[TASK MATERIAL]
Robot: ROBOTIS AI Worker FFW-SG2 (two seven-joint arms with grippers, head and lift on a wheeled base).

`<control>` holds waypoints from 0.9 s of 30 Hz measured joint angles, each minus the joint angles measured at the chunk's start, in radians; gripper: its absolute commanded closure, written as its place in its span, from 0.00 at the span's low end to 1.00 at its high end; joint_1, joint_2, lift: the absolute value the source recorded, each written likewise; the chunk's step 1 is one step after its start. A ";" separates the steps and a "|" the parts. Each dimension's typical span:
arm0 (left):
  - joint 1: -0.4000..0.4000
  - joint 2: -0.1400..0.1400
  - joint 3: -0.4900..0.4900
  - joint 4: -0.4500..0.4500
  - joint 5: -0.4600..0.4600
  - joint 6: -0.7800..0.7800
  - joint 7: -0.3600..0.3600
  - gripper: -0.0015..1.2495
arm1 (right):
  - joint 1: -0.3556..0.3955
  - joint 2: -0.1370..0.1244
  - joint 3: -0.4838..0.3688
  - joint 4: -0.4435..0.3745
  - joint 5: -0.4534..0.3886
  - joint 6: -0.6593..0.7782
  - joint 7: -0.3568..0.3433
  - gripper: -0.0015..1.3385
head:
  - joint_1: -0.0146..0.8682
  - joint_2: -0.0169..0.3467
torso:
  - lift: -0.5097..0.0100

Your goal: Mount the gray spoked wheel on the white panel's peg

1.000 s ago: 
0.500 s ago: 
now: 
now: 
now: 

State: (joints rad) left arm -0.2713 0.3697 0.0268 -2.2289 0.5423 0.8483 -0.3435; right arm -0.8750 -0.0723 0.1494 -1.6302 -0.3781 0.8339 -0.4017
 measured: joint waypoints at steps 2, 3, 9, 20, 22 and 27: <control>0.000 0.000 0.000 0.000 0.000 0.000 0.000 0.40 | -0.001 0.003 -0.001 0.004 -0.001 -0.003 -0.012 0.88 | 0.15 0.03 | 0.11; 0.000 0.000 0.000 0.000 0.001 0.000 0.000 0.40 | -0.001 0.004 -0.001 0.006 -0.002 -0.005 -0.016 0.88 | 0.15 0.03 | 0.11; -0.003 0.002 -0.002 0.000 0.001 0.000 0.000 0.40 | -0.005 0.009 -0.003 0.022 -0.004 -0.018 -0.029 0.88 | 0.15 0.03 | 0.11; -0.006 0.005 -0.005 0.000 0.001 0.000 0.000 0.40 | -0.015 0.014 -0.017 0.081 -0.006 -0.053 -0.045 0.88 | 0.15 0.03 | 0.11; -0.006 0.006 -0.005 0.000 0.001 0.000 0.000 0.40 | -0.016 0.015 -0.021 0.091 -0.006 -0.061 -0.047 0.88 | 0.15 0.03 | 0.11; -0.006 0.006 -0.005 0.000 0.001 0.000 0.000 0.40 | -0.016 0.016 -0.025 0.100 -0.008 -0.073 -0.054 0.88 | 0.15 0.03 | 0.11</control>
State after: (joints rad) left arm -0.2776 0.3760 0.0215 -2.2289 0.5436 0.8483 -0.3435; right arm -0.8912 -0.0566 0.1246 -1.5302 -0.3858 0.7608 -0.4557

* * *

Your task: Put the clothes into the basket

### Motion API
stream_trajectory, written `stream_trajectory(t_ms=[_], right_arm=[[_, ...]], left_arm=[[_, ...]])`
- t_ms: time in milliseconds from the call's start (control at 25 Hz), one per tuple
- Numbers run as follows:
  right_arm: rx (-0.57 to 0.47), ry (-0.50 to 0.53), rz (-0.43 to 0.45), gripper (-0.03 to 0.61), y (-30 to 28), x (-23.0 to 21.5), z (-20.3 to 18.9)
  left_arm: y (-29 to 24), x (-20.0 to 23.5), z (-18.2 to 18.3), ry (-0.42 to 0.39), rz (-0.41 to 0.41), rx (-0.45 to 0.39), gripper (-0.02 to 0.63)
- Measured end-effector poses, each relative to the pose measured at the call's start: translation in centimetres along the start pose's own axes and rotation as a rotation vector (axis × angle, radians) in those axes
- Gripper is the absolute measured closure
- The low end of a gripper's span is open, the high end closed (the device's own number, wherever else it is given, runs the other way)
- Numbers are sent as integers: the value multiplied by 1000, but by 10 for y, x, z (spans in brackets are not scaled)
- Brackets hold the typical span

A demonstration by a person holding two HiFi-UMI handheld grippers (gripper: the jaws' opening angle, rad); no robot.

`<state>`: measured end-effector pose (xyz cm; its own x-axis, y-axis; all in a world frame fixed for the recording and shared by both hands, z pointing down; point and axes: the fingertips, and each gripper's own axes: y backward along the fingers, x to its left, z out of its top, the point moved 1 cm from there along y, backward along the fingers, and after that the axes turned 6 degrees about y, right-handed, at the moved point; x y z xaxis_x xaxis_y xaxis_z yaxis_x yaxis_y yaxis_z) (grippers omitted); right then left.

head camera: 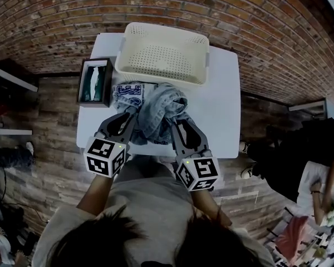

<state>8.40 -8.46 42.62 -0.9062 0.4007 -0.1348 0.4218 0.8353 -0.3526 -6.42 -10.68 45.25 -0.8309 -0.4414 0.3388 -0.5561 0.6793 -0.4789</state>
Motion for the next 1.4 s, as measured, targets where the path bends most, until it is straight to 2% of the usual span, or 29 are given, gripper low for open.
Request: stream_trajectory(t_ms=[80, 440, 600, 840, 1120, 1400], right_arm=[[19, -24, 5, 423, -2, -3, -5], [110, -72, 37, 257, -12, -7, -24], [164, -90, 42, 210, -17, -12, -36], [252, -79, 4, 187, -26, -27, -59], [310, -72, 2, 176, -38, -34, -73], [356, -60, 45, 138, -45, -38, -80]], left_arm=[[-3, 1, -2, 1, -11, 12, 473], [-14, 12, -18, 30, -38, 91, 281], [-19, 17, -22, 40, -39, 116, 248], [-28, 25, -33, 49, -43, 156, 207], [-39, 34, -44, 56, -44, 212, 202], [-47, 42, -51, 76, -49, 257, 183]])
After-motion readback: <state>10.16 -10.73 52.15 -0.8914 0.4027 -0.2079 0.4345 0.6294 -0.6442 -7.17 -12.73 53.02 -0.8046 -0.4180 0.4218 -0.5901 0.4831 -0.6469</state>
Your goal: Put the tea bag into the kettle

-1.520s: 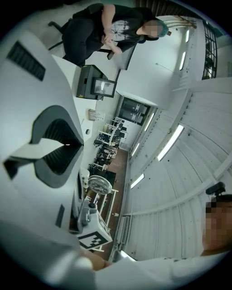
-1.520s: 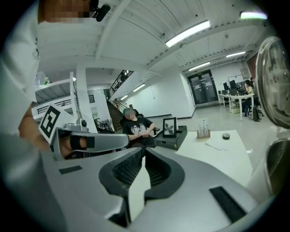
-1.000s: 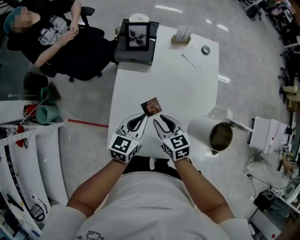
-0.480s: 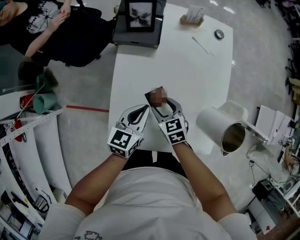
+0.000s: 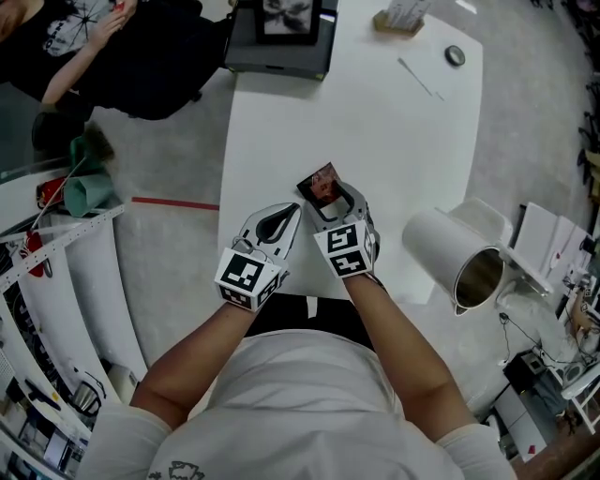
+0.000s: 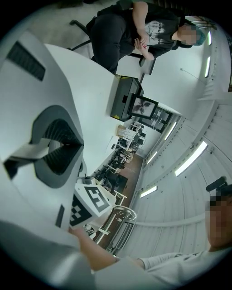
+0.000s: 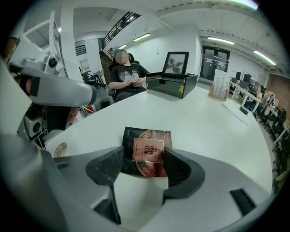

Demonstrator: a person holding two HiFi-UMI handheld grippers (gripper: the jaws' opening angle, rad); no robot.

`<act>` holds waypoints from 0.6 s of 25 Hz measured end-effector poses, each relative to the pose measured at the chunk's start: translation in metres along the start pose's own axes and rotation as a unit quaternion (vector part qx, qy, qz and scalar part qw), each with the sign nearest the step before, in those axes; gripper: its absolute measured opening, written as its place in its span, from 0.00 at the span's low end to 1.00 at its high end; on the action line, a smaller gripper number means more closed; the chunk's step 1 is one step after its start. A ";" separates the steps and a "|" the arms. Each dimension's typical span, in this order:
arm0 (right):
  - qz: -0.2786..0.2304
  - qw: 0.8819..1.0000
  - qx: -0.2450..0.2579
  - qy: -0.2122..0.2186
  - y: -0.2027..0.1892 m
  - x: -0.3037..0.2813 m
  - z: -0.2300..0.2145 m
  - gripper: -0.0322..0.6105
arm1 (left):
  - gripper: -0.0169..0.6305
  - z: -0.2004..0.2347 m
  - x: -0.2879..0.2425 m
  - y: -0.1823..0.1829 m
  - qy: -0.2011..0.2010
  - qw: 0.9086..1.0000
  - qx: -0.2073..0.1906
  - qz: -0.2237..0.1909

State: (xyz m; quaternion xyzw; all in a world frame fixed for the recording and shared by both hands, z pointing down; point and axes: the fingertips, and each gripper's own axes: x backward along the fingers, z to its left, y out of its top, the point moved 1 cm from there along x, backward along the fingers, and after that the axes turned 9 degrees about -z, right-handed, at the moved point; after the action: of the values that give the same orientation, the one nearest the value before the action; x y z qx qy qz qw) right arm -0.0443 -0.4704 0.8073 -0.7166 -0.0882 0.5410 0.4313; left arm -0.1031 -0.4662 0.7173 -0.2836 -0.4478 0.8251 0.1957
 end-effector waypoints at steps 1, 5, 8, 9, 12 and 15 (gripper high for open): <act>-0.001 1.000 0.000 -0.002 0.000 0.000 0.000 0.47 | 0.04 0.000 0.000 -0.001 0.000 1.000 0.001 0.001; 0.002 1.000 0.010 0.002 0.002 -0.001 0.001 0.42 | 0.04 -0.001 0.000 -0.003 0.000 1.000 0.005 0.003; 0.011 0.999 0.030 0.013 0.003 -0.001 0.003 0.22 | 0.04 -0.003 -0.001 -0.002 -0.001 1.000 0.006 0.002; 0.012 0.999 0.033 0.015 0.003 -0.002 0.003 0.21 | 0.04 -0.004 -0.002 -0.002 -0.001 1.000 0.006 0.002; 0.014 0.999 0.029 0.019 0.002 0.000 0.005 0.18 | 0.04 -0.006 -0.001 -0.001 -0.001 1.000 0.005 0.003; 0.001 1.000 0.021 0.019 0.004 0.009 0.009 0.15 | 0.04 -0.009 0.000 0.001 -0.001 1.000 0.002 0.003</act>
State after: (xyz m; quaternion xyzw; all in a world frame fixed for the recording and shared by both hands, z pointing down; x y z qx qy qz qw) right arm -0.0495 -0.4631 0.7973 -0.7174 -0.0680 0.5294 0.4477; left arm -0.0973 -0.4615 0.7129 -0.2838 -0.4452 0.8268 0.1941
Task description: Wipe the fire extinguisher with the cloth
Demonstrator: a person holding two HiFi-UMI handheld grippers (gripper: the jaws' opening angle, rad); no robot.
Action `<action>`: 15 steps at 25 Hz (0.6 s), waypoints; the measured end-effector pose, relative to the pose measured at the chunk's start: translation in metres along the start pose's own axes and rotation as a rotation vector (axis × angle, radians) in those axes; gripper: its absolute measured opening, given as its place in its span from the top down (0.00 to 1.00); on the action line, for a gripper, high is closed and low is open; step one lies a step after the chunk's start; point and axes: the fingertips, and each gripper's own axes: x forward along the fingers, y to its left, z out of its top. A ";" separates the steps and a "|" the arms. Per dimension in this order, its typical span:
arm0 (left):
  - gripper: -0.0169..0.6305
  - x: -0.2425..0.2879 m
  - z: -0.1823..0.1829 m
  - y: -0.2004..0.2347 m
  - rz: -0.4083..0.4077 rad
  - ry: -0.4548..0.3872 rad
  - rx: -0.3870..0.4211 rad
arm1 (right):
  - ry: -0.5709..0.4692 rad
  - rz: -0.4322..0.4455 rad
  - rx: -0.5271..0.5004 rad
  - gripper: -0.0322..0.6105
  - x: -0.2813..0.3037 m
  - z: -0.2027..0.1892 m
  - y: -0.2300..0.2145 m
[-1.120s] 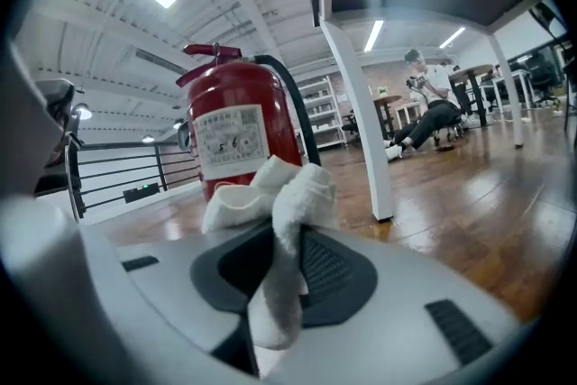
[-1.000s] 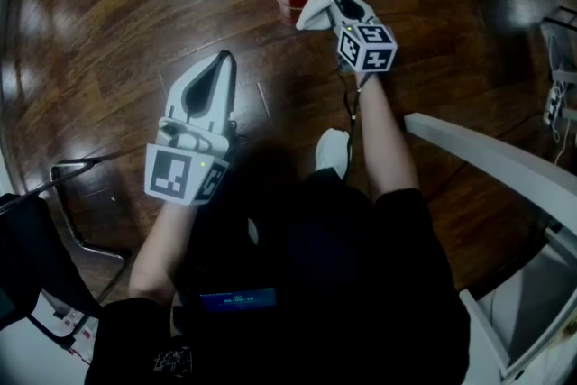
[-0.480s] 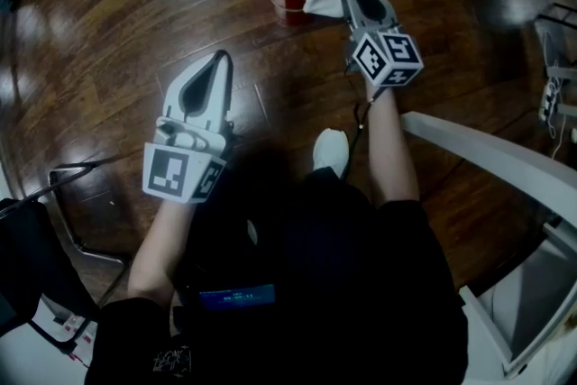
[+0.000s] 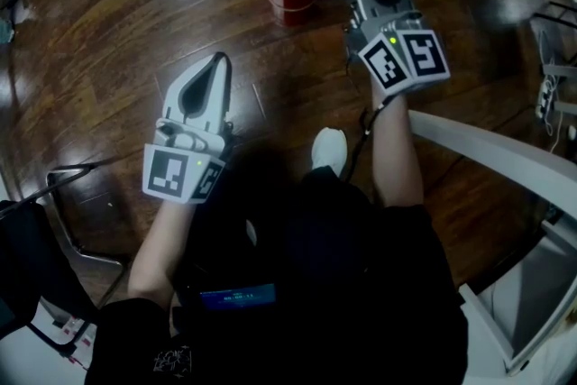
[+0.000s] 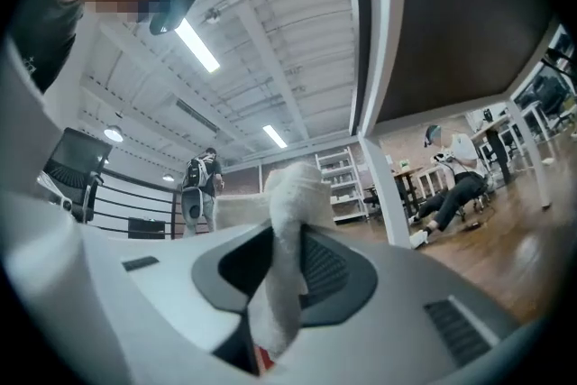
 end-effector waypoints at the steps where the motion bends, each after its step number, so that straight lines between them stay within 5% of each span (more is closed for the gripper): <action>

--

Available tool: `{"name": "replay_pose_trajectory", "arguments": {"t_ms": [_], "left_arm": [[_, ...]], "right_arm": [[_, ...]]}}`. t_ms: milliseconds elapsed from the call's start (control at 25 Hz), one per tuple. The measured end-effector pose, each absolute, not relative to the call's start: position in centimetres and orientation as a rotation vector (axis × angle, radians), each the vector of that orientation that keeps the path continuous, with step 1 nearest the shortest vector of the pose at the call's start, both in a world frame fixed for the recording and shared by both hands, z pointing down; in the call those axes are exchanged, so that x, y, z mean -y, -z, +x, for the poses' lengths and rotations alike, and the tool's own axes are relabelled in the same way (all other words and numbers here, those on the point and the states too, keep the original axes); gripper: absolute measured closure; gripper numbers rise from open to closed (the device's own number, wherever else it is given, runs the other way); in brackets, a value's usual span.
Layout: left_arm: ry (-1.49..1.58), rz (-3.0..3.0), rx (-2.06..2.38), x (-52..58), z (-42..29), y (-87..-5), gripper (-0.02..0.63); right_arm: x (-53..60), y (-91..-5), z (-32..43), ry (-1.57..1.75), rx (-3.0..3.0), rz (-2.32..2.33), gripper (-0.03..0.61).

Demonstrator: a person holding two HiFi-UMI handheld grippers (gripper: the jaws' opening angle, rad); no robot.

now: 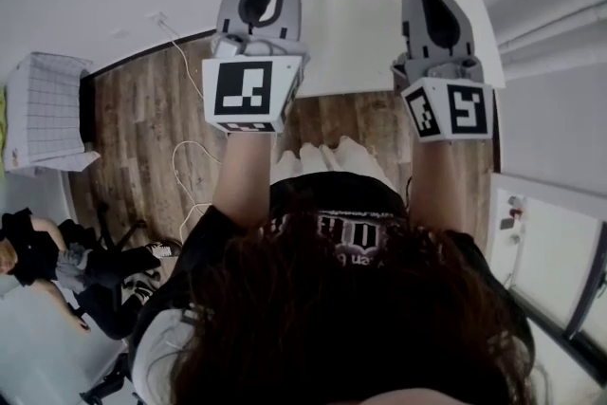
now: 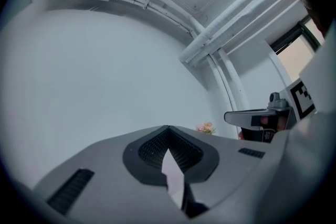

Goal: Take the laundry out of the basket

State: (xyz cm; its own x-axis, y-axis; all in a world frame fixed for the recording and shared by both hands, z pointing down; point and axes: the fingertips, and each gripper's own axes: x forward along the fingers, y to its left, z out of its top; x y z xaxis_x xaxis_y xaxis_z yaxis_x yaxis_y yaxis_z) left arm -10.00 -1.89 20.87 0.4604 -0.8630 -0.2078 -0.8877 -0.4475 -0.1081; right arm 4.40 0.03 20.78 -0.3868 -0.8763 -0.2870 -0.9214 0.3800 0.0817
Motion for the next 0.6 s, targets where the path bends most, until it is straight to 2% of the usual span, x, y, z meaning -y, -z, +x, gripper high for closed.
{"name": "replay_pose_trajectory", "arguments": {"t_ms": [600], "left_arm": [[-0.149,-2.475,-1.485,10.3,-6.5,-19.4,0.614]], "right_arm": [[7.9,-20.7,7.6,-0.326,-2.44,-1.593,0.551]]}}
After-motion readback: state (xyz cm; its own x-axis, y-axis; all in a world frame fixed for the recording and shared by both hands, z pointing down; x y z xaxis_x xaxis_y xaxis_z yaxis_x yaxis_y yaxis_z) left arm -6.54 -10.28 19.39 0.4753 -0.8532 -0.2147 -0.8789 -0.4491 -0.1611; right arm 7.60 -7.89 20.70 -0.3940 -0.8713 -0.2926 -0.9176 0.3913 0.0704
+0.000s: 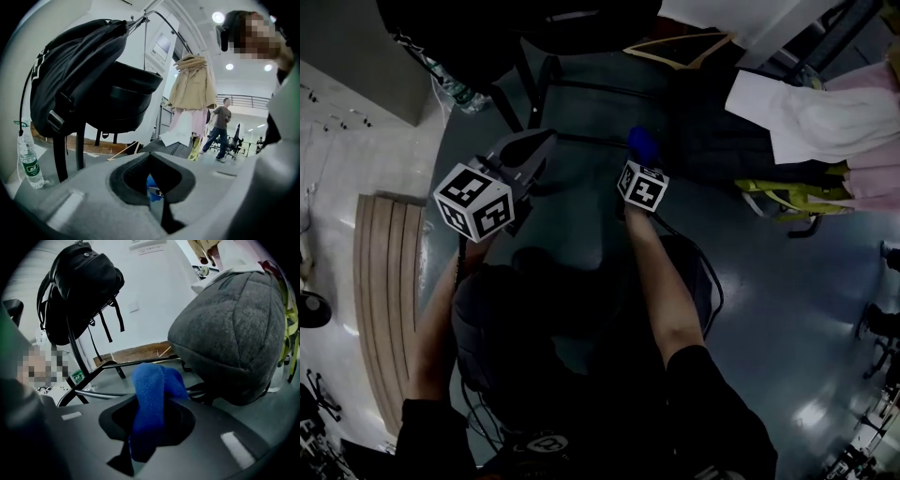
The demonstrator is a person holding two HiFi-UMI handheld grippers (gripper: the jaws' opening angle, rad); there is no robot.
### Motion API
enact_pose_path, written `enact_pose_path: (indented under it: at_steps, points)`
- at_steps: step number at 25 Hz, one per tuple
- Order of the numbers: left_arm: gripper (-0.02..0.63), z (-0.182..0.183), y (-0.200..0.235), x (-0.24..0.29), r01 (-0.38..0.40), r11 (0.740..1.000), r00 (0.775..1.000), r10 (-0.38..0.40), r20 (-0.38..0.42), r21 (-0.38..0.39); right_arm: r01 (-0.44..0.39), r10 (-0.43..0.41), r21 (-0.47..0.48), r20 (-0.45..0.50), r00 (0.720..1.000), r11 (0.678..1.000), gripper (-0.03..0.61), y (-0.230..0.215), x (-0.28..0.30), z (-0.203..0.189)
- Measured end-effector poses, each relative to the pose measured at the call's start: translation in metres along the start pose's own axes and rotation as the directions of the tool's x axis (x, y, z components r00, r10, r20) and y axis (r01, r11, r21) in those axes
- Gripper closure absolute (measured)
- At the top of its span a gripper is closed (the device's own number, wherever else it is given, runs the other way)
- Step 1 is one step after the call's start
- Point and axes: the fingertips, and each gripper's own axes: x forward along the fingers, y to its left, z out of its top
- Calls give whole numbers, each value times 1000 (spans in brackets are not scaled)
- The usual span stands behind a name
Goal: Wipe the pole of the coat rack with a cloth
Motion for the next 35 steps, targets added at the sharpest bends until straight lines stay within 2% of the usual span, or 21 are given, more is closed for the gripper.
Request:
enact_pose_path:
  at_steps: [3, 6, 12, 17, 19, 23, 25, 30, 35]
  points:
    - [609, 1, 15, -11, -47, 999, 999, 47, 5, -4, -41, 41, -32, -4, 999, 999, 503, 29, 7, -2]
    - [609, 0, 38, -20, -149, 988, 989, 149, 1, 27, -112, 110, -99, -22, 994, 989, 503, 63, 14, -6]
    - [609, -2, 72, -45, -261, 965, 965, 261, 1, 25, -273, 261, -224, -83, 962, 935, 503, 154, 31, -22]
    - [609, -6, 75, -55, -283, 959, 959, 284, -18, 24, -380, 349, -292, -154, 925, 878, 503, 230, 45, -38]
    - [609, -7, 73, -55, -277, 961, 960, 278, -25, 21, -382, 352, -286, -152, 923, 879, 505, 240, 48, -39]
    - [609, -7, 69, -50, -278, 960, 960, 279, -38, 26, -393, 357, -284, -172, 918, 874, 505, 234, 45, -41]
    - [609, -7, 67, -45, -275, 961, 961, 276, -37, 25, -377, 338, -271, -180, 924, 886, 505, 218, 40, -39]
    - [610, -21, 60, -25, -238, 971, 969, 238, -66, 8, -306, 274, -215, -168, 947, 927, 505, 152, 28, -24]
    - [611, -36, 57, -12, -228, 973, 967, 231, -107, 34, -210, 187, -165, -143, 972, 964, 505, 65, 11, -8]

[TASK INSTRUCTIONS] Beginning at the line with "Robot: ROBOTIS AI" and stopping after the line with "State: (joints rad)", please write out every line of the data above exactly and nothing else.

[EXERCISE SOLUTION]
Robot: ROBOTIS AI Worker FFW-SG2 (two seven-joint arms with grippers, head and lift on a wheeled base).

`<control>` holds waypoints from 0.9 s of 30 Hz measured joint angles, each minus the joint angles measured at the chunk's start, in radians; gripper: its absolute commanded closure, written as its place in its span, from 0.00 at the span's low end to 1.00 at its high end; joint_1, joint_2, lift: the absolute value the source recorded, each written likewise; the chunk's step 1 is one step after its start. A ";" separates the steps and a "|" the parts. Each dimension's typical span:
arm0 (left):
  - joint 1: -0.4000..0.4000
  - joint 2: -0.1400..0.1400
  - joint 3: -0.4900..0.4900
  - joint 4: -0.4500..0.4500
  - joint 5: -0.4600..0.4600
  - joint 6: -0.7800..0.7800
  - joint 7: -0.3600..0.3600
  - gripper: -0.0015..1.2495
arm1 (right):
  - joint 1: -0.3556..0.3955
  - joint 2: -0.1370..0.1244
  - joint 3: -0.4838..0.3688
  - joint 4: -0.4435..0.3745
  - joint 5: -0.4534..0.3886
  - joint 6: -0.6593..0.7782
  - joint 7: -0.3568..0.3433
  - gripper: -0.0015..1.3385
head:
  - joint_1: -0.0146..0.8682
  - joint_2: -0.0169..0.3467
torso:
  - lift: -0.5097..0.0100

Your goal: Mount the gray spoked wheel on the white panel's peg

1.000 s ago: 
0.500 s ago: 
now: 
now: 
now: 

State: (joints rad) left arm -0.2713 0.3697 0.0268 -2.2289 0.5423 0.8483 -0.3435; right arm -0.8750 -0.0723 0.1494 -1.6302 -0.3781 0.8339 -0.4017

No more output is needed for this exercise.